Task prompt.
Set the data down again, exactly as it reads, but without the pictures.

☆ ☆ ☆ ☆

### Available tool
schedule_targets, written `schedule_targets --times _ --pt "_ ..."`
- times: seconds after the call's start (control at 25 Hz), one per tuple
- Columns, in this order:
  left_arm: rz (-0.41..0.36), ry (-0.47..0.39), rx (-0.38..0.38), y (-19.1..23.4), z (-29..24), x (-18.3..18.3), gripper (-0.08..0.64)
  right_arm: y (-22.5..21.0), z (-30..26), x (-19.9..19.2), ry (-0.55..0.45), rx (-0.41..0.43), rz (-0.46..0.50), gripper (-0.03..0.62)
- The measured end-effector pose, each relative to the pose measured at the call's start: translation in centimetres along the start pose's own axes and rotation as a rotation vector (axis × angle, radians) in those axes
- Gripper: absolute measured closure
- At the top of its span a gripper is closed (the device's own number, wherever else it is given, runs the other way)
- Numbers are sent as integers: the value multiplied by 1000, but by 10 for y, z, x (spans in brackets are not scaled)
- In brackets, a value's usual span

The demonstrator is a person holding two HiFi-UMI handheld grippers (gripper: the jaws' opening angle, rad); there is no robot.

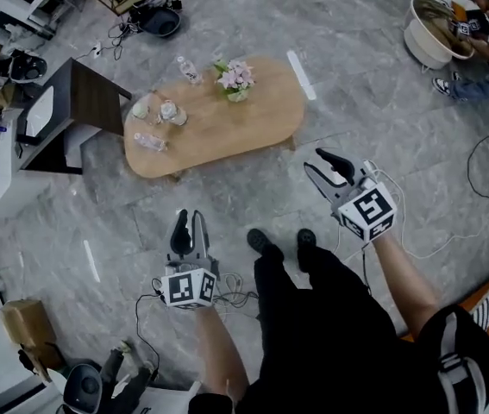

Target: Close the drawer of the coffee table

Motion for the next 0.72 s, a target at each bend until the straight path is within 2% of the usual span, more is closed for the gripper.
schedule_targets --times 0.28,0.48,0.72 --pt "16 -88 -30 -37 35 54 483 40 59 39 -60 60 3 508" --pt "27 -150 -55 -62 50 72 528 61 86 37 -98 50 29 569" --pt "23 -176 -86 -86 66 78 545 77 108 26 -94 89 39 578"
Point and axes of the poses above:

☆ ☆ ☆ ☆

Your response.
### Available tool
schedule_targets, written `schedule_targets --times _ --pt "_ ..."`
- times: seconds after the call's start (control at 25 Hz), one per tuple
- Columns, in this order:
  left_arm: rz (-0.41..0.36), ry (-0.47..0.39), rx (-0.38..0.38), y (-19.1..23.4), z (-29..24), x (-18.3..18.3), gripper (-0.08..0.64)
  right_arm: y (-22.5..21.0), z (-30..26), x (-19.9..19.2), ry (-0.55..0.45), rx (-0.41..0.43), rz (-0.46..0.50), gripper (-0.03..0.62)
- The measured end-effector pose, each relative to the pose measured at the call's start: translation in centimetres along the start pose's own axes and rotation as a rotation vector (axis × angle, radians) in those axes
- Gripper: absolute measured closure
- At the top of its span a gripper is closed (the device's own number, wherever else it is given, runs the other way)
- Numbers are sent as integers: the value multiplied by 1000, but by 10 for y, z, x (spans in brackets are not scaled)
- In brackets, a value's usual span

The demonstrator is a person holding two HiFi-UMI handheld grippers (gripper: the jaws' opening angle, rad); there is no robot.


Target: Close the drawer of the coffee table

Motion for the next 0.72 s, a target at each bend until the straight path is within 2% of the usual span, more is closed for the gripper.
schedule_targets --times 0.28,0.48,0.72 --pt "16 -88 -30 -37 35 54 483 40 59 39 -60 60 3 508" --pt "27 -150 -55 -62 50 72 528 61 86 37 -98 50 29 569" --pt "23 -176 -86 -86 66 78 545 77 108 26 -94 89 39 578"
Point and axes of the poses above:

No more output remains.